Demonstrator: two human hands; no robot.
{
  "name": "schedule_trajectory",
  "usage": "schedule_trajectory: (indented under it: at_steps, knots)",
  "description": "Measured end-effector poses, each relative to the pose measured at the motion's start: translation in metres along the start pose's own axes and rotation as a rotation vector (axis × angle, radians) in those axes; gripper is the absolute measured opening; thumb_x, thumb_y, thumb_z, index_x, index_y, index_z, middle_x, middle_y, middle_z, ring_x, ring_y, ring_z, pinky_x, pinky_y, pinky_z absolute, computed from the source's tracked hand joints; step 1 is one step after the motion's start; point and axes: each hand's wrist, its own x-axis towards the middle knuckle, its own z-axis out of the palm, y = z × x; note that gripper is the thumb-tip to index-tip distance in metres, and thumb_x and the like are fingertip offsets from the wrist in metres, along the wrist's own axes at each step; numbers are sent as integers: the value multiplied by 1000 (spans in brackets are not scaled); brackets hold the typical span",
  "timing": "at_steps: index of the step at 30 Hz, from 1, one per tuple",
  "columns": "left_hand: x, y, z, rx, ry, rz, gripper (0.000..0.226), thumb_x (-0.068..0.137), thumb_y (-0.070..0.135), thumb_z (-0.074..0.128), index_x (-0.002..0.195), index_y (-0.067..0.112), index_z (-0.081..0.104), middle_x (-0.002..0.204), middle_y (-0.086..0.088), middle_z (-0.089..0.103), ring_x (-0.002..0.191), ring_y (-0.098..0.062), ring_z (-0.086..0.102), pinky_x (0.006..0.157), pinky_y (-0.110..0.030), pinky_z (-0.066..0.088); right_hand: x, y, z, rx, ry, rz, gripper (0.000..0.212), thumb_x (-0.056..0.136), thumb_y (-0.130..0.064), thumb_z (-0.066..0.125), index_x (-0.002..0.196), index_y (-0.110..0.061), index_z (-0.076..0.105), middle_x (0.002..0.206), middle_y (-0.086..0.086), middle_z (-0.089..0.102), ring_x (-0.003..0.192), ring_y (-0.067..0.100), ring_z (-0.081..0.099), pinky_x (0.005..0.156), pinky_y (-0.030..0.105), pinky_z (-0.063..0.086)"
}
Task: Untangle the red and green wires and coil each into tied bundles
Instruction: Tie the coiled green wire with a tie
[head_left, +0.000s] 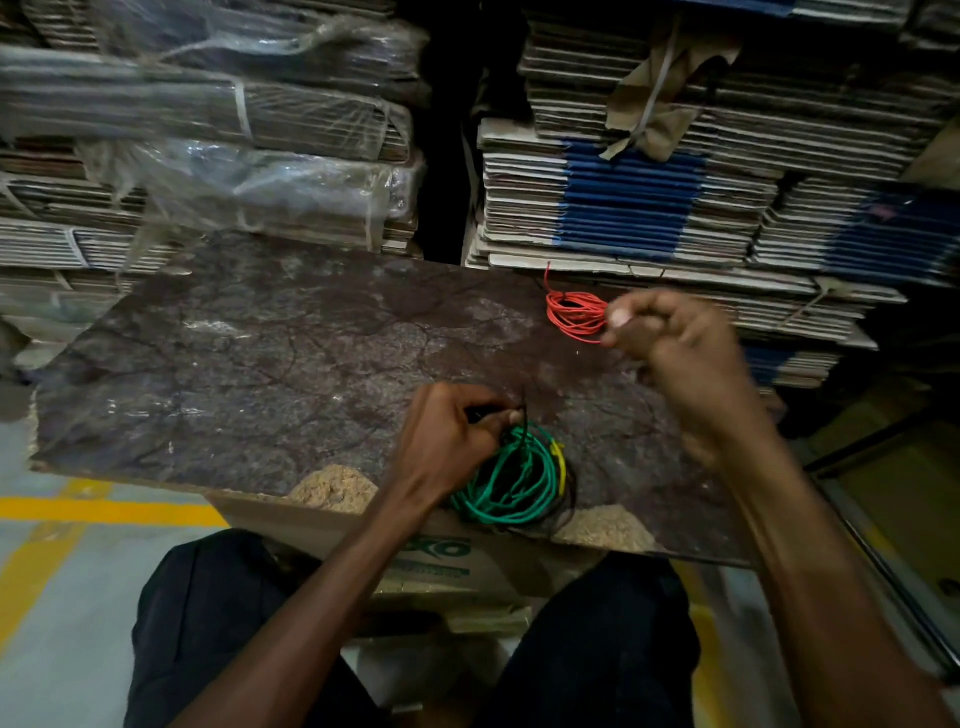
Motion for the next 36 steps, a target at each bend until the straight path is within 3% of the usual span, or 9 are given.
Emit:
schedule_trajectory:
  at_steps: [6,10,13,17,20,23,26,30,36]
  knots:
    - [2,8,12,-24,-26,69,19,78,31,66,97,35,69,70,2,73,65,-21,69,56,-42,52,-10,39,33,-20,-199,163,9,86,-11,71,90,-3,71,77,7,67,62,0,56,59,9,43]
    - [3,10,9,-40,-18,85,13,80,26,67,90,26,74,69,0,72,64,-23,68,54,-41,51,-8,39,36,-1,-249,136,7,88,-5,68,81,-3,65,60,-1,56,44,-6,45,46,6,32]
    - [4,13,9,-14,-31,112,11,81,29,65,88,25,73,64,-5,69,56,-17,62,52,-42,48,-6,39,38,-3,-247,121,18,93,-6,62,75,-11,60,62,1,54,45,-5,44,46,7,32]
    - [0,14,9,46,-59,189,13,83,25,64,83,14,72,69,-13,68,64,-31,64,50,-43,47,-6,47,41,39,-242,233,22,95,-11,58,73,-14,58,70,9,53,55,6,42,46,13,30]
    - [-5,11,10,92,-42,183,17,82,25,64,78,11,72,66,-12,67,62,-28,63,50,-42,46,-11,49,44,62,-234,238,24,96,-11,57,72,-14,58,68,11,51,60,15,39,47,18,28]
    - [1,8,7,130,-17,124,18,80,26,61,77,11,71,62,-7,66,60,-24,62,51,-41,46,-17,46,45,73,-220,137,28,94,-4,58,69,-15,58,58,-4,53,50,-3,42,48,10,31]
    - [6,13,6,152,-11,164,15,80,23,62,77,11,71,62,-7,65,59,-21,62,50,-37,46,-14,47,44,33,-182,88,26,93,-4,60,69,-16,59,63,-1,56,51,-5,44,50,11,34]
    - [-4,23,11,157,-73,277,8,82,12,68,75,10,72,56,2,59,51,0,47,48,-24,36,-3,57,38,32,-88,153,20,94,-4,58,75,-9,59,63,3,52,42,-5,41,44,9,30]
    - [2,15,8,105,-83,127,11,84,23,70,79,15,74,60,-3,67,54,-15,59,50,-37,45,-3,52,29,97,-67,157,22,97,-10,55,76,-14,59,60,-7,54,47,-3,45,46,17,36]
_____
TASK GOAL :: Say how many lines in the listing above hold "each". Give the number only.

EXERCISE SOLUTION :: 3